The team spent time observing the Weinberg CSP operations, gathering information on the facility’s assembly and sterilization workflows, interviewing staff at all levels of the unit, and reviewing financial documents.

Since the team only had access to data from June, July, and August of this year, and operations can fluctuate significantly throughout the year, the team could not provide a cost estimate that would accurately illustrate typical operations. Instead, they landed on an alternative solution that considered the overall context of the unit’s operations.

“We opted instead to provide our host with a tool to track and assess trends within the department over time. We also provided recommendations for next steps, including a suggestion to improve workflow efficiency, to better fine-tune the cost analysis framework we developed, and areas for further investigation that may yield subsequent solutions to reduce CSP costs,” Gaucher said.

Another team addressed the issue of high temperatures in certain operating rooms, such as NICUs or burn units. This elevated temperature is clinically necessary to ensure patient safety but creates a difficult work environment for the surgical team, especially when working in sterile gear under surgical lights. The current solution includes a cooling vest that circulates chilled water, but it is tethered to a system that limits mobility and occasionally interferes with procedural flow.

Leah Flores-Cabrera, an MSEM student in the sustainability and leadership technical track and a member of the team, says that their solution needed to increase comfort for medical staff and mobility while also complying with Hospital Epidemiology and Infection Control (HEIC) regulations. Their three-part solution addresses short-term and long-term improvements.

MSEM students next to the Sidney Kimmel Comprehensive Cancer Center sign at Johns Hopkins Hospital.

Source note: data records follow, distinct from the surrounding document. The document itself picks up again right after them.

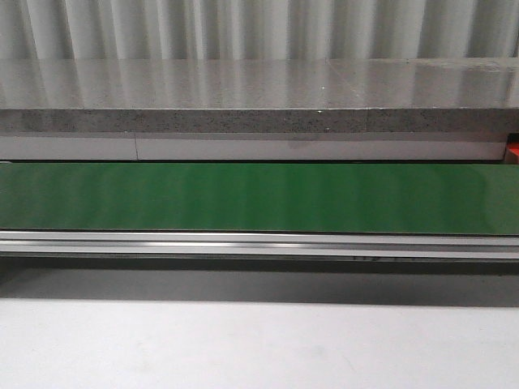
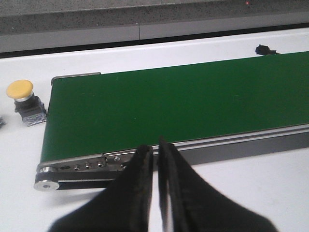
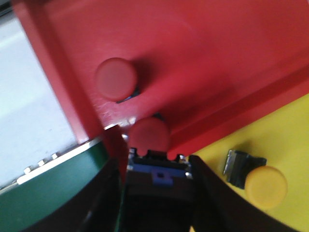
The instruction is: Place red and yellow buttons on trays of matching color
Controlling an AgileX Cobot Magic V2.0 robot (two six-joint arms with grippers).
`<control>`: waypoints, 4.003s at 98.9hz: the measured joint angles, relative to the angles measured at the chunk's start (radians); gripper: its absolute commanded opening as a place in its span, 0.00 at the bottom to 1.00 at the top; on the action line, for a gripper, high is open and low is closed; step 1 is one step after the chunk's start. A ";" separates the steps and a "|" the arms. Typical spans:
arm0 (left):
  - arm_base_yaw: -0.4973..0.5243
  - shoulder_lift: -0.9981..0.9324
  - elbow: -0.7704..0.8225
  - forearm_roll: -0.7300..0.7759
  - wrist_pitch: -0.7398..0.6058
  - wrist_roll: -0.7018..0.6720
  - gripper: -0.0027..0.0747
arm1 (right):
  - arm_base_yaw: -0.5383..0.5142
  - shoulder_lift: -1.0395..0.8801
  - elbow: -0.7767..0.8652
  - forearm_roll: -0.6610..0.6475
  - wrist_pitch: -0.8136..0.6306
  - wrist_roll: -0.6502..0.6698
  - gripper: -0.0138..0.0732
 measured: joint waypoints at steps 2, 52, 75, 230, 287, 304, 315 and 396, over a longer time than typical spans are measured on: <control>0.000 0.000 0.000 0.000 0.000 0.000 0.03 | -0.010 0.009 -0.005 0.000 0.000 0.000 0.23; 0.000 0.000 0.000 0.000 0.000 0.000 0.03 | -0.095 0.297 -0.158 0.011 -0.104 0.000 0.23; 0.000 0.000 0.000 0.000 0.000 0.000 0.03 | -0.095 0.420 -0.223 0.045 -0.127 0.000 0.23; 0.000 0.000 0.000 0.000 0.000 0.000 0.03 | -0.098 0.461 -0.248 0.043 -0.145 -0.022 0.87; 0.000 0.000 0.000 0.000 0.000 0.000 0.03 | -0.094 0.226 -0.248 0.018 -0.146 -0.064 0.64; 0.000 0.000 0.000 0.000 0.000 0.000 0.03 | -0.031 0.122 -0.248 0.010 -0.075 -0.086 0.23; 0.000 0.000 0.000 0.000 0.000 0.000 0.03 | 0.033 0.066 -0.240 0.010 -0.033 -0.090 0.08; 0.000 0.000 0.000 0.000 0.000 0.000 0.03 | 0.485 -0.512 0.431 0.010 -0.182 -0.114 0.08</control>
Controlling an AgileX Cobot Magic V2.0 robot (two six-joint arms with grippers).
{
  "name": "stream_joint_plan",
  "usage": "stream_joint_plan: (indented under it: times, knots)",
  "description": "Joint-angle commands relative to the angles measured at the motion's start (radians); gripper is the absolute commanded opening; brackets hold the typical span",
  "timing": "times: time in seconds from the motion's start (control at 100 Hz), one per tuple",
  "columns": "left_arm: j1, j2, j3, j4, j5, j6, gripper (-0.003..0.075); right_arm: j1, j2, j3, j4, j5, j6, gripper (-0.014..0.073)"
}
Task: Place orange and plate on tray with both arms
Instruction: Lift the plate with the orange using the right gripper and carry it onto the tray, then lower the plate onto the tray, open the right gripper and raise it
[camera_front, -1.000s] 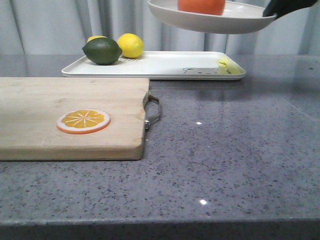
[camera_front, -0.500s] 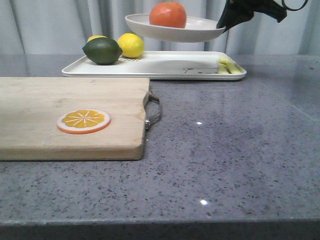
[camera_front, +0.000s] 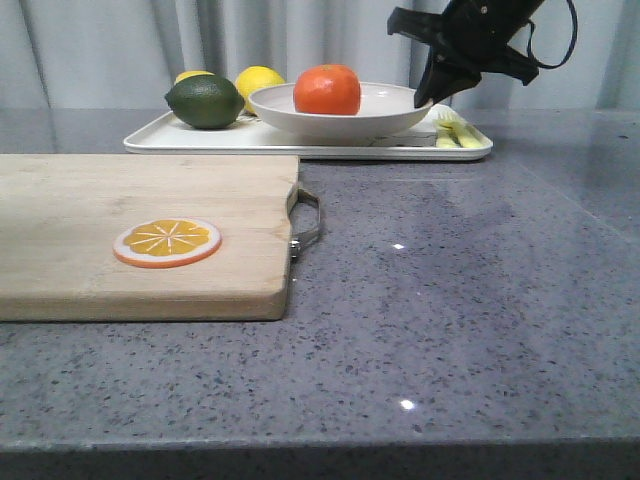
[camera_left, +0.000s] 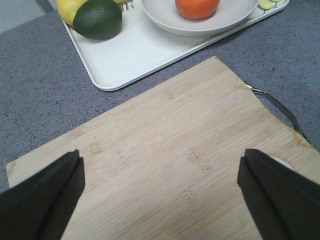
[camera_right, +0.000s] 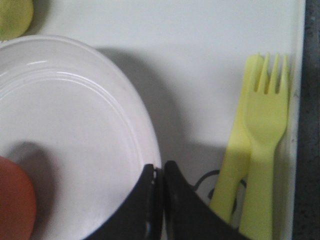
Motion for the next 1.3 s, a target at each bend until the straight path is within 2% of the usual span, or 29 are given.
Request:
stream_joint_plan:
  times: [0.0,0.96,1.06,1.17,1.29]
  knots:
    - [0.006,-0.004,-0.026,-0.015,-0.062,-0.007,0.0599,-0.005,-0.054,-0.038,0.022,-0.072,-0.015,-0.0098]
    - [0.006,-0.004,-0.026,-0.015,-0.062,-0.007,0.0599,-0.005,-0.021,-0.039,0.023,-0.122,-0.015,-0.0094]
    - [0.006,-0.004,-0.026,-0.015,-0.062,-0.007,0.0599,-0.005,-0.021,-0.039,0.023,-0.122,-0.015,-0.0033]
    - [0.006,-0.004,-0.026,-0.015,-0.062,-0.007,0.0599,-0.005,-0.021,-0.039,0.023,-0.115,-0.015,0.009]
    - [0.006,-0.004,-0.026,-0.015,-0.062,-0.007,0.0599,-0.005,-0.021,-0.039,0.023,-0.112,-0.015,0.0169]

MSEM students at Johns Hopkins Hospital.

“Our immediate action is to optimize implementation of equipment, conducting quarterly cross-departmental check-ins and creating a standard operating procedure to manage proper equipment use. Our short-term solution includes introducing a phase change material (PCM) cooling vest which would allow for a cost savings of $20,000 per vest, and our long-term strategy is to develop a custom vest in collaboration with Johns Hopkins University to ensure 100% compliance,” Flores-Cabrera said.

Through this process, MSEM students learn to apply their engineering mindset to a wide range of issues and work with team members from a variety of engineering disciplines, collaborating to consult on real-world challenges. Pam Sheff, CLE Director and Instructor for the course Strategies for Innovation and Growth, where the project originates, says this project is not necessarily about mastering the art of consulting but learning how expansive engineering can be.

“We are not trying to turn our students into healthcare consultants, although some of them find they have a taste for the field. We are showing them how to translate their engineering mindsets—the problem-solving skills they’ve developed over the years—to other challenges. Students learn about the real-world costs involved in keeping patients safe, and they develop innovative engineering solutions to save time, money and often lives,” Sheff said.

Since the Patient Safety Collaboration began in 2015, engineering management students have consulted on hundreds of projects that have contributed to lasting positive changes at Johns Hopkins Hospital. Stacey Marks, who oversees the student interns managing the projects each year, has seen the impact of engineers and clinicians collaborating to improve operations at the hospital.

“The program’s success has generated strong word-of-mouth referrals, with many hosts proposing multiple projects and recommending the Patient Safety Collaboration to colleagues. Having overseen more than 300 projects, we’ve observed that stakeholders are particularly enthusiastic about partnering with engineers,” Marks said.